Color and Multispectral Image Representation and Display

H.J. Trussell , in The Essential Guide to Image Processing, 2009

8.6 SAMPLING OF COLOR SIGNALS AND SENSORS

It has been assumed in most of this chapter that the color signals of interest can be sampled sufficiently well to permit accurate computation using discrete arithmetic. It is appropriate to consider this assumption quantitatively. From the previous sections, it is seen that there are three basic types of color signals to consider: reflectances, illuminants, and sensors. Reflectances usually characterize everyday objects but occasionally man-made items with special properties such as filters and gratings are of interest. Illuminants vary a great deal from natural daylight or moonlight to special lamps used in imaging equipment. The sensors most often used in color evaluation are those of the human eye. However, because of their use in scanners and cameras, CCD's and photomultiplier tubes are of great interest.

The most important sensor characteristics are the cone sensitivities of the eye or equivalently, the color-matching functions, e.g., Fig. 8.6. It is easily seen that the functions in Figs. 8.4, 8.6, and 8.7 are very smooth functions and have limited bandwidths. A note on bandwidth is appropriate here. The functions represent continuous functions with finite support. Because of the finite support constraint, they cannot be bandlimited. However, they are clearly smooth and have very low power outside of a very small frequency band. Using 2 nm representations of the functions, the power spectra of these signals are shown in Fig. 8.8. The spectra represent the Welch estimate where the data is first windowed, then the magnitude of the DFT is computed [2]. It is seen that 10 nm sampling produces very small aliasing error.

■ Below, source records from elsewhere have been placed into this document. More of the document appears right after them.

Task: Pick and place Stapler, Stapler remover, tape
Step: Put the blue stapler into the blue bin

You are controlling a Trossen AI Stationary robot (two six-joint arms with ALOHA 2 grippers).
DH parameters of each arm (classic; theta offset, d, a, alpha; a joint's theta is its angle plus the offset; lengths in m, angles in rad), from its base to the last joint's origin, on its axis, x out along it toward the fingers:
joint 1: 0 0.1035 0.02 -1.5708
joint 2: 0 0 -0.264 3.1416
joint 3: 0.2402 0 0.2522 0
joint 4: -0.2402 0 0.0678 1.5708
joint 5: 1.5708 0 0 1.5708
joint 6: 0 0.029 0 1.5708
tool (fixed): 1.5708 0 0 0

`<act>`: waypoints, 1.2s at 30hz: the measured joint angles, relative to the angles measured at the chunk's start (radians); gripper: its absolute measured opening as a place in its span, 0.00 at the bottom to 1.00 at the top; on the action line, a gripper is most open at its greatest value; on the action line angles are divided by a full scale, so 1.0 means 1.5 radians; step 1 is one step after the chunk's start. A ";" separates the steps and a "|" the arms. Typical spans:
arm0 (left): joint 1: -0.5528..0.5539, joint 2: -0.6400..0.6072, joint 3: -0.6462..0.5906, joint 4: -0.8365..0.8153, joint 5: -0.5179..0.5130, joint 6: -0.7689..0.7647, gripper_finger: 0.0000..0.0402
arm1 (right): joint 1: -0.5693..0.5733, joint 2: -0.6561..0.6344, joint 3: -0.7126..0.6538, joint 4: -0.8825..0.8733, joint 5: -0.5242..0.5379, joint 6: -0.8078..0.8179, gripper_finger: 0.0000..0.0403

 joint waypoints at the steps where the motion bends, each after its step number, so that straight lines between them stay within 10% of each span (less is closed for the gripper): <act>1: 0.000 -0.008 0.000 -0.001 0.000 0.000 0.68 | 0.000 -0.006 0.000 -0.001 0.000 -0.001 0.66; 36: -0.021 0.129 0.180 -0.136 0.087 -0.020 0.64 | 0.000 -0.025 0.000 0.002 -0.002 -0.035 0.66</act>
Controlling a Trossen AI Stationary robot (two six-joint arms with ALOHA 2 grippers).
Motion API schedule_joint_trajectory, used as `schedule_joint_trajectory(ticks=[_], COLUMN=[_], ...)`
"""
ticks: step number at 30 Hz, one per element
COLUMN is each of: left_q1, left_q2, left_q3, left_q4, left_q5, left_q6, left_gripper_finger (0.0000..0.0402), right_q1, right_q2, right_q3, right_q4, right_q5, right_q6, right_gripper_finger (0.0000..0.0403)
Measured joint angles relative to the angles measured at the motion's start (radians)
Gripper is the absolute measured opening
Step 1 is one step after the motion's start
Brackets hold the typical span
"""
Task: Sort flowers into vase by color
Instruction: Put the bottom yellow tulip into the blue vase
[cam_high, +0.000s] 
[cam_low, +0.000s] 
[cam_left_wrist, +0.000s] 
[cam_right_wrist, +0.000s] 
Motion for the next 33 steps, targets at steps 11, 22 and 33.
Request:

FIGURE 8.8. Power spectrum of CIE XYZ color-matching functions.

In the context of cameras and scanners, the actual photo-electric sensor should be considered. Fortunately, most sensors have very smooth sensitivity curves which have bandwidths comparable to those of the color-matching functions. See any handbook of CCD sensors or photomultiplier tubes. Reducing the variety of sensors to be studied can also be justified by the fact that filters can be designed to compensate for the characteristics of the sensor and bring the combination within a linear combination of the color-matching functions.

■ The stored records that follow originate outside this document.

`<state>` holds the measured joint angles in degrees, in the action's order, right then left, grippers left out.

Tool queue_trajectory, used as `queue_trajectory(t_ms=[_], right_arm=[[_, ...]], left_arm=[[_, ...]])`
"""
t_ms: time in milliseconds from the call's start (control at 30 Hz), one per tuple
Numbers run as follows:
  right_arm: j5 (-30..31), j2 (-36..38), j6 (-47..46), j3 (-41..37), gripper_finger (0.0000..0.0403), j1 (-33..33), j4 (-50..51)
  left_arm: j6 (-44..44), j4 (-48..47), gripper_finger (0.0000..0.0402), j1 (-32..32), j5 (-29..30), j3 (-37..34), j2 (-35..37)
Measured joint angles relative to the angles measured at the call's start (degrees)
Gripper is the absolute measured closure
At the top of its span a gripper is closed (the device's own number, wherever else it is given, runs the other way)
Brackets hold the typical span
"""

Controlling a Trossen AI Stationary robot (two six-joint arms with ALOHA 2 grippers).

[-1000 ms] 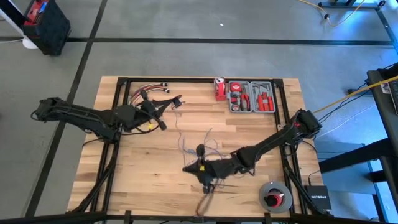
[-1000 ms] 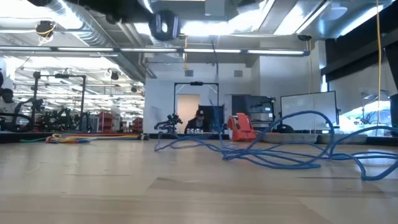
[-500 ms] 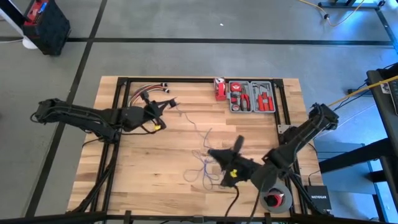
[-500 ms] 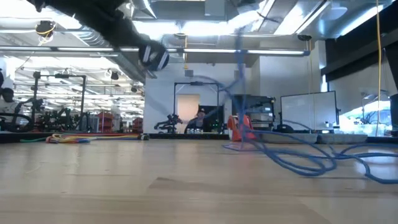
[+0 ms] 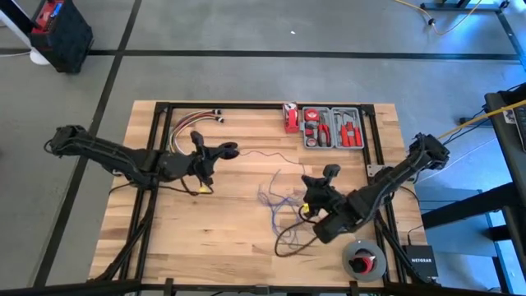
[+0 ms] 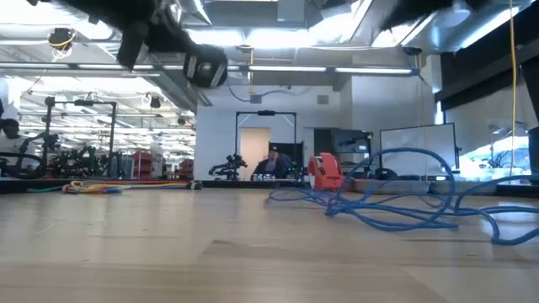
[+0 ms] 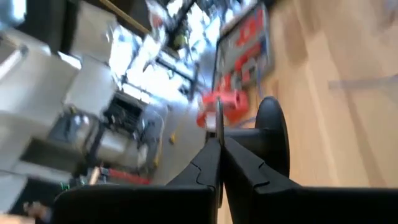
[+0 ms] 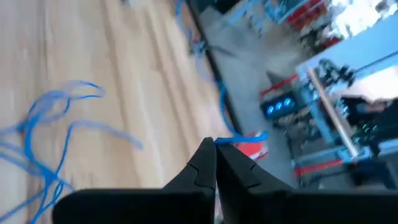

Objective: Coil cords
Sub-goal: Uncoil the blue wire from the black spool

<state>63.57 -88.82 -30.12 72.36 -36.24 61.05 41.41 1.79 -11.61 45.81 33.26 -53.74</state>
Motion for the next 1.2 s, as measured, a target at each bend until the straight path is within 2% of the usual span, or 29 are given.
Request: queue_trajectory(t_ms=[67, 133, 333, 433, 600, 833, 900, 1100, 1200], right_arm=[[-2.6, -0.1, -0.5, -4.2, 0.0398, 1.5, -3.6], [-6.2, -0.5, 1.8, -8.4, 0.0398, 3.3, -11.2], [-19.3, -3.8, 18.7, -17.7, 0.0398, 8.5, -42.5], [-26.2, -6.3, 23.6, -19.0, 0.0398, 10.8, -52.1], [-31.3, -9.2, 25.5, -19.0, 0.0398, 13.3, -55.6], [-32.4, -9.8, 25.3, -19.0, 0.0398, 13.9, -55.5], [-32.6, -9.8, 25.3, -19.0, 0.0398, 13.8, -55.5], [-32.4, -9.8, 24.5, -19.0, 0.0398, 13.8, -55.4], [-32.1, -9.8, 24.5, -19.0, 0.0398, 13.8, -55.4]], left_arm=[[2.6, 4.0, 0.0396, -1.6, 0.0, 0.0, 0.0], [4.1, 7.3, 0.0396, -2.9, 0.0, 0.0, 0.0], [8.2, 10.9, 0.0396, -6.3, 0.0, 0.0, 0.0], [11.4, 10.9, 0.0396, -8.1, 0.0, 0.0, -0.4], [20.9, 10.9, 0.0396, -9.9, 0.0, 0.0, -2.8], [28.0, 10.9, 0.0396, -9.7, 0.3, 0.0, -5.7], [25.0, 10.7, 0.0396, -9.0, 0.5, 0.0, -6.0], [5.0, 10.4, 0.0396, -2.9, 2.0, 0.0, -6.0], [-0.5, 8.5, 0.0396, 0.5, 0.8, 0.0, -6.8]])
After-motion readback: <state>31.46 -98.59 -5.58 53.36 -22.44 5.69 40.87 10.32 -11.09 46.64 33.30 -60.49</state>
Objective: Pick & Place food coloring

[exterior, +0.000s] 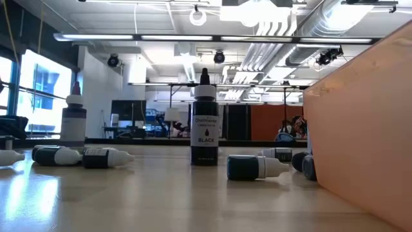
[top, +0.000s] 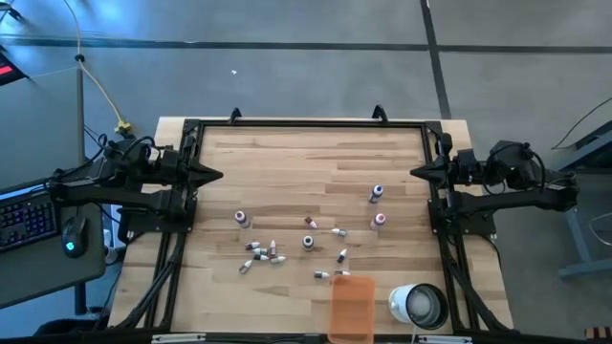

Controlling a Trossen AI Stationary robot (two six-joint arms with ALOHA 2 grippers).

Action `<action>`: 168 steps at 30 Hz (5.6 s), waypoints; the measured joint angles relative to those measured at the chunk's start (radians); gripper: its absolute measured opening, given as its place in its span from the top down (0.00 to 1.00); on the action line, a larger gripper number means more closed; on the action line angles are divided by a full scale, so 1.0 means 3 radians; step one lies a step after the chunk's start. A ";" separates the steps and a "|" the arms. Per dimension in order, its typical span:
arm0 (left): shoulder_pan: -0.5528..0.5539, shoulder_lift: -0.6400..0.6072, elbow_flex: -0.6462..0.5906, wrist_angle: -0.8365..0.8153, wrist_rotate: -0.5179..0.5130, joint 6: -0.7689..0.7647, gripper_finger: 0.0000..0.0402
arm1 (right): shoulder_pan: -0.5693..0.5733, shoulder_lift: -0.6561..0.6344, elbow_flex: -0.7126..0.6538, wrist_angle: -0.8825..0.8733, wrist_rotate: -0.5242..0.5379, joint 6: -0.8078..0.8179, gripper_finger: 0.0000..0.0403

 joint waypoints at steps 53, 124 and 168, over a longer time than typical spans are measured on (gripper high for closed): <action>-0.0001 0.0000 0.0000 -0.0001 0.0000 -0.0001 1.00 | 0.0000 0.0000 0.0000 0.0000 0.0000 0.0000 1.00; 0.0000 0.0139 0.0000 -0.0321 -0.0065 0.0075 1.00 | 0.0000 0.0076 0.0000 0.0687 0.0506 -0.0597 1.00; 0.0000 0.0534 -0.0001 -0.0715 -0.0580 0.0063 0.73 | -0.0315 0.2295 -0.0005 -0.1225 0.1037 0.1308 0.74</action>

The function r(λ), which is sampled to give the vector r used in the Colorimetry section, can represent either reflectance or transmission. Desktop scanners usually work with reflective media. There are, however, several film scanners on the market which are used in this type of environment. The larger dynamic range of the photographic media implies a larger bandwidth. Fortunately, there is not a large difference over the range of everyday objects and images. Several ensembles were used for a study in an attempt to include the range of spectra encountered by image scanners and color measurement instrumentation [21]. The results showed again that 10 nm sampling was sufficient [15].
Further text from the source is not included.